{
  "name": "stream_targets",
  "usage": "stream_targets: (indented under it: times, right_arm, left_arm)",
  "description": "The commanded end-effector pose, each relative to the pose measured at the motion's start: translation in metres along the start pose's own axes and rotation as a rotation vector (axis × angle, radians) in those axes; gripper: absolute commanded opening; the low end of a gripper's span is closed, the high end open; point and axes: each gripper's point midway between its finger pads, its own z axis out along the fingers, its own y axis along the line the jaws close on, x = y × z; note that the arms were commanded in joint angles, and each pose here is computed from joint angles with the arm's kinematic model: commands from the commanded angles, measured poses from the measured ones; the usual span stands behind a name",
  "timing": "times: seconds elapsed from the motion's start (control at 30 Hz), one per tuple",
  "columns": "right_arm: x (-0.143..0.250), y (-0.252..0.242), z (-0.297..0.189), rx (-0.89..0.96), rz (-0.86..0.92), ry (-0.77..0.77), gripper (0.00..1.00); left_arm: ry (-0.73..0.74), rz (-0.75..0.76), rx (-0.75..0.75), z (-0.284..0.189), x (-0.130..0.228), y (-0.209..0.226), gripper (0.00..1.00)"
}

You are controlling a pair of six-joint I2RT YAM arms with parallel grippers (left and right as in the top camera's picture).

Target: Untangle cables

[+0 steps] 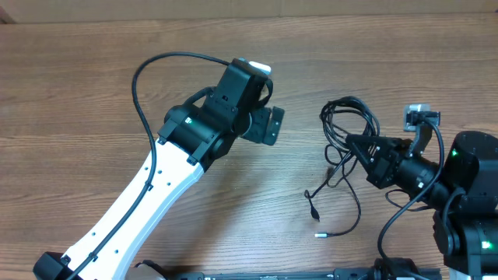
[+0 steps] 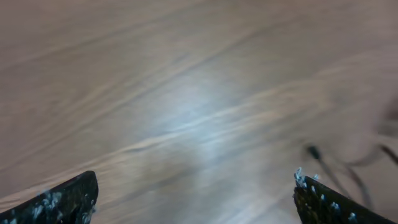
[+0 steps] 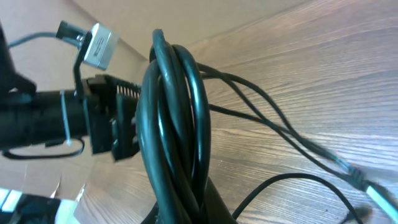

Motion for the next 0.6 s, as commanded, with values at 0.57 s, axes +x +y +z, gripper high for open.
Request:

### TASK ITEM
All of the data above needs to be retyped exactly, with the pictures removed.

### SOLUTION TO THE EXERCISE
{
  "name": "stream_targets",
  "usage": "stream_targets: (indented under it: times, right_arm, left_arm)",
  "description": "The commanded end-effector pose, each relative to the pose measured at the motion's start: translation in metres along the start pose's own axes and rotation as a rotation vector (axis × angle, radians) in those axes; gripper: absolute commanded opening; the low end of a gripper's span is closed, the high end open; point and axes: each gripper's point midway between its finger pads, its own z axis out along the fingers, its own y axis along the line the jaws close on, x = y × z; note that the arms were commanded in joint angles, and each pose here is computed from joint angles with the arm's kinematic model: commands from the commanded angles, measured poses from the measured ones; the usual span stands behind a name",
  "timing": "times: seconds elapsed from the motion's start (control at 30 Hz), one per tuple",
  "columns": "right_arm: x (-0.143..0.250), y (-0.252..0.242), z (-0.297..0.189), rx (-0.89..0.96), rz (-0.86..0.92), ry (-0.77..0.77), gripper (0.00..1.00); left_arm: ry (-0.73..0.74), rz (-0.75..0.76), rx (-0.75..0.75), z (-0.284..0.189), x (-0.130..0.228), y (-0.209..0.226), gripper (0.00..1.00)"
}

You are controlling a pair of six-joint I2RT YAM arms with parallel grippers (left and right as in the top camera's picture).

Target: Untangle cables

[+0 steps] 
[+0 steps] 
[+0 steps] 

Motion for the next 0.6 s, as commanded, with values at 0.57 s, axes +x +y +z, gripper high for open.
Request:

This answer is now complete.